◇40
「最終便?!またなんで」
「だってこんな遠いところなかなか来れないもん。一つくらい名物のもの食べときたいし、ばーちゃんのおみやげも買って帰りたいし。だからレオリオのお見送りは私がするよ」
「はぁ……ったく、ちょっと待ってろ」
ドーレ行きの最終便は、出発まであと約6時間。私が予約した飛行船のチケットを見るなり目を丸くしたレオリオは、待合室の椅子から立ち上がるとふらりとどこかへ行ってしまった。
置いてけぼりを食らったまましばらく。意気揚々と戻ってきたレオリオはまた私の隣の席にどかっと腰を下ろした。
「どーだなまえ。ハンターライセンスがあれば予約変更なんざ無料でし放題だ」
本当はね、名残惜しくて最後までみんなを見送りたかったんだ、私。
でもそんなことを知るはずもないレオリオは、自慢げに私より30分遅い出発のチケットを見せつけてきた。
「なまえ一人残すのは心配だからなぁ。時間すっぽかしたり、搭乗口間違えたりしそうだし」
「しないよそんなこと!」
「で、何食うって?」
それから空港の近くでパドキア名物……と銘打った特に代わり映えのしないラーメンを食べてみたり、展望デッキを見に行ったりお土産やさんを見て回ったり。

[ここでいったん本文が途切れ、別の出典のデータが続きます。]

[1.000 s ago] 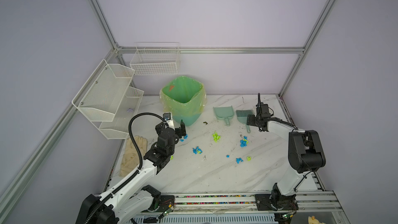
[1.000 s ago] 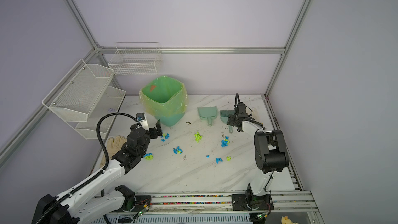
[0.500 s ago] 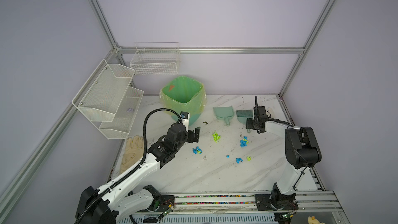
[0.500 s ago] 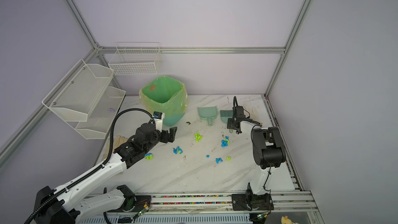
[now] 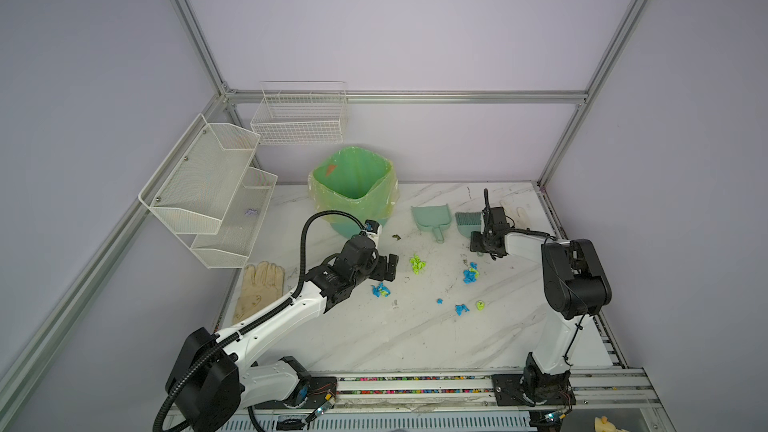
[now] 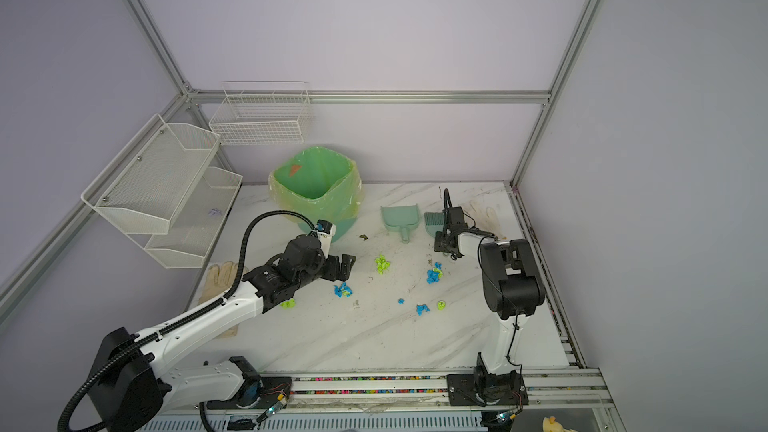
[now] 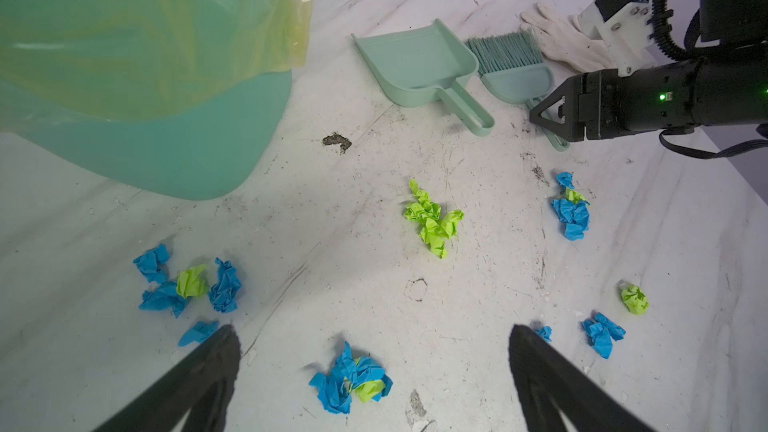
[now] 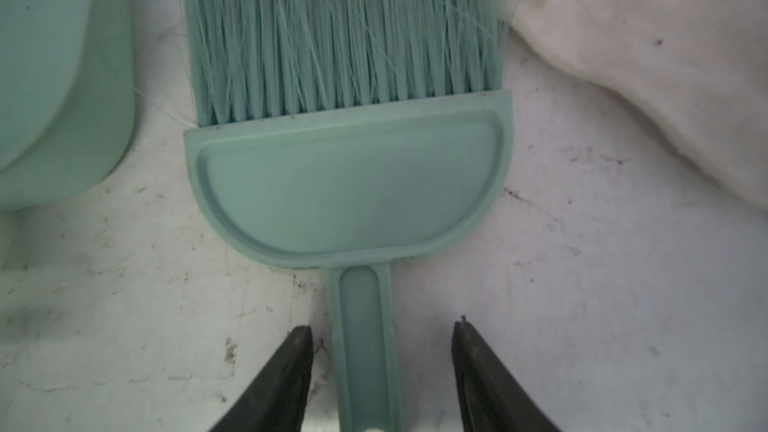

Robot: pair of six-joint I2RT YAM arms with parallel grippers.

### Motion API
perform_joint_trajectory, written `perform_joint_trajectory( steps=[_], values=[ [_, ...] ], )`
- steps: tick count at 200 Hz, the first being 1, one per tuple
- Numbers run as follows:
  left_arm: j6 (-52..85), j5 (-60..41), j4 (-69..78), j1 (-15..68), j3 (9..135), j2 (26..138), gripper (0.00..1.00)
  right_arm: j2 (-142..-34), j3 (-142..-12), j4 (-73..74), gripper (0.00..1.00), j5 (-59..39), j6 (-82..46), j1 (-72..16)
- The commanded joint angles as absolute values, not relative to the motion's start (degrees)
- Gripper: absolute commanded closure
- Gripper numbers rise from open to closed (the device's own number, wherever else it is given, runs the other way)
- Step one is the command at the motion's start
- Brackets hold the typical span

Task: Sweep away the paper scraps from the table
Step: 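Grasp the mint-green brush handle with the right gripper while the left arm reaches forward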

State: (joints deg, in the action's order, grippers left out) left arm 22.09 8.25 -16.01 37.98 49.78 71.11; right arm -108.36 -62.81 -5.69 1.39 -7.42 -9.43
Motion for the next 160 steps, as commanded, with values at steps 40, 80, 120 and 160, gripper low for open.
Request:
perform_joint_trajectory(
  steps=[40, 80, 120, 160],
  values=[
    [23.73, 6.24, -16.10, 38.41, 59.27, 75.14, 0.00, -111.79, -64.42, -8.49, 0.54, 0.48, -7.17, -10.28],
    [24.24, 6.20, -16.85, 38.38, 61.23, 77.29, 0.00, -112.44, -64.49, -9.33, 0.65, 0.89, -6.68, -10.37],
    [24.90, 6.53, -18.84, 38.40, 63.74, 79.38, 0.00, -112.99, -64.67, -9.37, 0.80, 0.54, -6.73, -10.35],
    [25.84, 7.06, -21.23, 38.45, 66.39, 80.46, 0.00, -111.31, -64.48, -8.20, 0.92, -0.15, -7.15, -10.35]
  ],
)
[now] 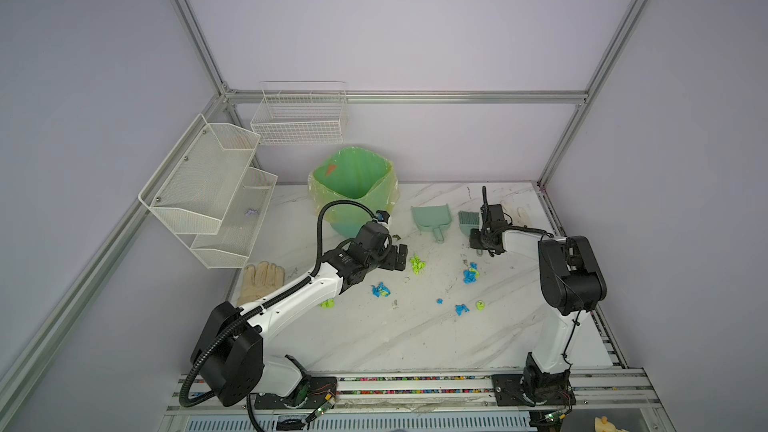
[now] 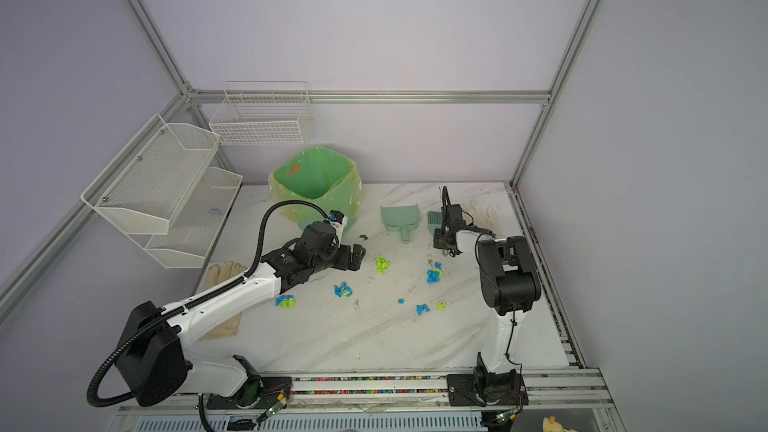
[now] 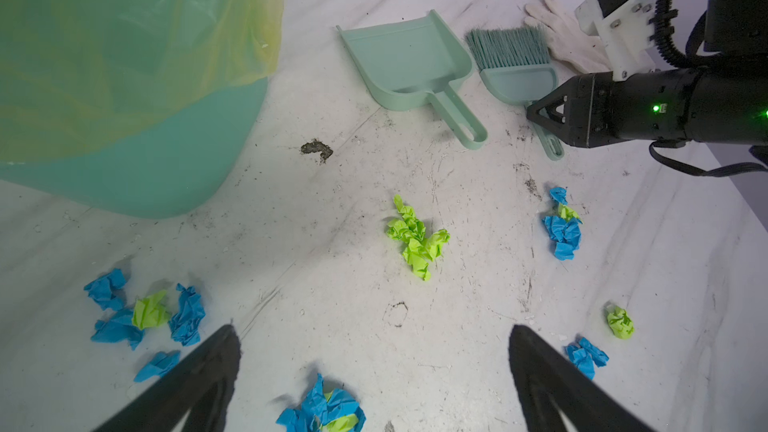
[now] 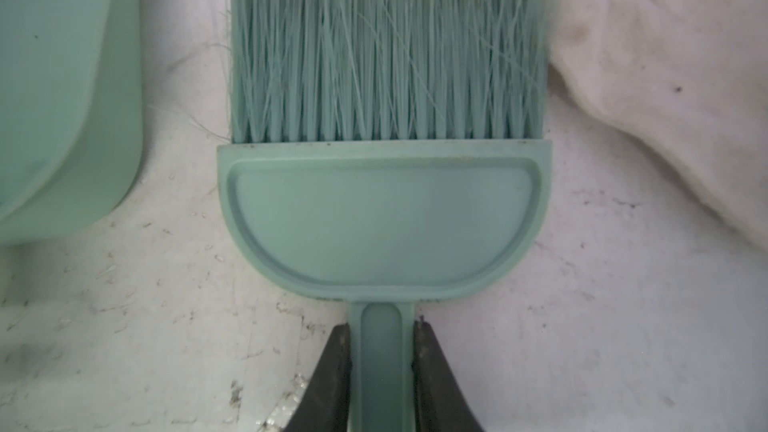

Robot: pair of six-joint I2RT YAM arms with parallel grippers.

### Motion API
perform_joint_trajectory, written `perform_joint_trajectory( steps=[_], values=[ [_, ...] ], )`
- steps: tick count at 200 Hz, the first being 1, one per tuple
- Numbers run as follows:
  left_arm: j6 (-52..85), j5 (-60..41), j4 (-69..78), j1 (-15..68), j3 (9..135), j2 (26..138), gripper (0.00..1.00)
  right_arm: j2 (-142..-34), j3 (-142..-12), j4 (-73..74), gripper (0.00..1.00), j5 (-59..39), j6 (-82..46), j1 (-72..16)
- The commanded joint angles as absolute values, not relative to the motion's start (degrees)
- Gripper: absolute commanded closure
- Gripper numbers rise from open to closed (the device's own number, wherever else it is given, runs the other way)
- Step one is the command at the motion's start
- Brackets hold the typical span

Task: Sweep away the paper scraps from the table
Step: 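Grasp the mint-green brush handle with the right gripper while the left arm reaches forward, then lift the brush with the right gripper while the left gripper moves toward it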

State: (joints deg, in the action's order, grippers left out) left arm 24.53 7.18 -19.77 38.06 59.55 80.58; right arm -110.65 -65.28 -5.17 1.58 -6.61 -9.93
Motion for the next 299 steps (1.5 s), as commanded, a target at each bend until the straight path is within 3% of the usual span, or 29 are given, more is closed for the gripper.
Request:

レオリオとあちこち歩いているうちに、いつもならとっくに持て余すはずの6時間は噓みたいに過ぎて、気が付けば私が乗る飛行船の到着が差し迫る時間となっていた。
「そういや、お前の携帯番号聞いてねーな」
再び戻ってきた空港の待合室で並んで座っていると、西日でシャツを朱く染めたレオリオがぽつりと呟いた。
「教えてくれよ」
「うん……」
と返事をするものの、まごつく私を不審がったレオリオが眉間に皺を寄せ、私の顔を覗き込む。
「オレの番号は前教えたよな?なのにお前、自分のは教えたくねーってのか?」
「じゃなくて!自分の携帯番号、覚えてないの」
ポシェットから取り出したピカピカの携帯電話を一旦じっと見て、電源の入れ方を思い出しボタンを押す。
「いや、ケータイあるなら見たらいいだろ、番号」
「……どーやって見たらいいか分かんない」
そう言うと、私のチケットを見た時と同じ盛大な溜息がまた隣から聞こえてきた。
今手の中にある携帯電話はハンター試験を受けると決めた時ばーちゃんが買ってくれたものだ。だけど使ったのは試験後に合格したことをばーちゃんへ報告した一度きり。電話に出るのとかけるのが精いっぱいの私にあんまり難しいことは言わないでいただきたい。
「貸してみろ」
しかし不思議なことに、携帯電話を渡すとレオリオは自分のものでもないのにすらすらと操作し始めた。
「なんで分かるの?」
「ケータイなんてどれも似たようなもんだろ。おー、これ最新機種か。いいの持たしてもらってんじゃねーかよもったいない」
そんなことを言いながらすぐに番号を見つけると自分のポケットから出した携帯へささっと打ち込むレオリオ。その様子を腕にかじりついて見てたけど、操作が早すぎて何をどうしたのかは分からない。
「ついでにオレの番号も登録しといたぜ」
「すごーい!ありがとーレオリオ!」
「いいってことよ」
戻ってきた携帯電話を、うさぎとかめの速度でぽちぽち動かし中身を見る。唯一開いたことのある『電話帳』には《自宅》の下に《レオリオ様》と、2件目の電話番号が登録されていた。
「ねえレオリオ」
「どした?」
「この「様」消すのどうやったらいいの」
「自分でベンキョーしな」
「サイアク」
小さな画面とにらめっこしていると、短いメロディーの後に流れたアナウンスが私の乗る飛行船の到着を告げた。